EXTRACTED RECORDS: Begin
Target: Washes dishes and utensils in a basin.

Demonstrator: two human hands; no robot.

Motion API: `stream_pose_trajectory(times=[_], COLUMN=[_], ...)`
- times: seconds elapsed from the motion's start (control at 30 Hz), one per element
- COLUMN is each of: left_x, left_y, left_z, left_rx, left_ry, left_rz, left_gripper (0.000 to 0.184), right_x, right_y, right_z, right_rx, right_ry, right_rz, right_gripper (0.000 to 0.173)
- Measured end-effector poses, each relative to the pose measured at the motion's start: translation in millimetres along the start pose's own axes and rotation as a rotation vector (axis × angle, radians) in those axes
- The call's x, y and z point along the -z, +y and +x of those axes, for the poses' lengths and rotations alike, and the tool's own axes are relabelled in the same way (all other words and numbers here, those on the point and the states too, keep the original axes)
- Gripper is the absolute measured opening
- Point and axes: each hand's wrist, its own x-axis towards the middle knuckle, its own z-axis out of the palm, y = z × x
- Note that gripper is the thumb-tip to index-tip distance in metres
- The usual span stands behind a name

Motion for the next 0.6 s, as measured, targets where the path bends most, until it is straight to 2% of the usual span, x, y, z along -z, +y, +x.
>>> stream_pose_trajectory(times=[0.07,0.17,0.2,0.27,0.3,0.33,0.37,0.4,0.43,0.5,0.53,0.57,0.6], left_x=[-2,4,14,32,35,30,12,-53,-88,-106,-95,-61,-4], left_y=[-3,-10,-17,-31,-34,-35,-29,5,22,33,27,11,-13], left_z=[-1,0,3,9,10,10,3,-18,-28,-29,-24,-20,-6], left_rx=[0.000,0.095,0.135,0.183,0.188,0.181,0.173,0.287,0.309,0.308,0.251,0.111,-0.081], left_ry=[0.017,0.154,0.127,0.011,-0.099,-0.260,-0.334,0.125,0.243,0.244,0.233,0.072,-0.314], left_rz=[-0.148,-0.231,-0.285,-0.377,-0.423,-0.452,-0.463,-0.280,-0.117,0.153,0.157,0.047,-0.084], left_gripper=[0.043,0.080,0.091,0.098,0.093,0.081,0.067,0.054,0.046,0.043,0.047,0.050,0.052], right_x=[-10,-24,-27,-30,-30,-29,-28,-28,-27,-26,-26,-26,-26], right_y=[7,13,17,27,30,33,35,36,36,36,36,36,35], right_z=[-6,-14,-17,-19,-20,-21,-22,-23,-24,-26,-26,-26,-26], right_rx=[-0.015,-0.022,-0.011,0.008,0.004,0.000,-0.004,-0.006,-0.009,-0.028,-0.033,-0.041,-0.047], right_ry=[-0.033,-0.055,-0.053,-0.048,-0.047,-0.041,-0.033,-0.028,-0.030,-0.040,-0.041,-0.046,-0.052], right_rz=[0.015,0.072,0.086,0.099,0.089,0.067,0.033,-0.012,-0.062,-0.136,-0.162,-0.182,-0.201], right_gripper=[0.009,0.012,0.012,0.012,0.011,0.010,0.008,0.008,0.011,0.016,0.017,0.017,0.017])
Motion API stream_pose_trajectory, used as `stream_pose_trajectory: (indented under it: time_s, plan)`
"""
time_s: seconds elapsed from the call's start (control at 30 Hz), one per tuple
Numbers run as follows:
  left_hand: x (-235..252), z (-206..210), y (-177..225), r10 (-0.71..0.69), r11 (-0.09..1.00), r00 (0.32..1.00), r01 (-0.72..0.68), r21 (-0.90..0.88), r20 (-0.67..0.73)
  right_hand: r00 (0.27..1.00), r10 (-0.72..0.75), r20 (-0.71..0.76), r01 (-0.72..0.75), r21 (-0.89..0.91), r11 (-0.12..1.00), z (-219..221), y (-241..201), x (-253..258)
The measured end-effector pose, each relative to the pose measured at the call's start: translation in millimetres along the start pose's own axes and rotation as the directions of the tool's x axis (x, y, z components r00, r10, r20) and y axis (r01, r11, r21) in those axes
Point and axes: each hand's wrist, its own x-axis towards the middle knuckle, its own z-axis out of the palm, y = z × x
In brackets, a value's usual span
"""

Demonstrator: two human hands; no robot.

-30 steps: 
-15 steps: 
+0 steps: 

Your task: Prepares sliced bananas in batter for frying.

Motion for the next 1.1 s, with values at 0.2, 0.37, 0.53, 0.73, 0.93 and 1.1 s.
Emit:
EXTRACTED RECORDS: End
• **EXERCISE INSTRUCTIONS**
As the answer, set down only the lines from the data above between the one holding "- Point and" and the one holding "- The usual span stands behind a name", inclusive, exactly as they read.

• **TASK ANSWER**
- Point and axes: each hand's wrist, its own x-axis towards the middle knuckle, its own z-axis out of the palm, y = z × x
- Note that gripper is the thumb-tip to index-tip distance in metres
- The usual span stands behind a name

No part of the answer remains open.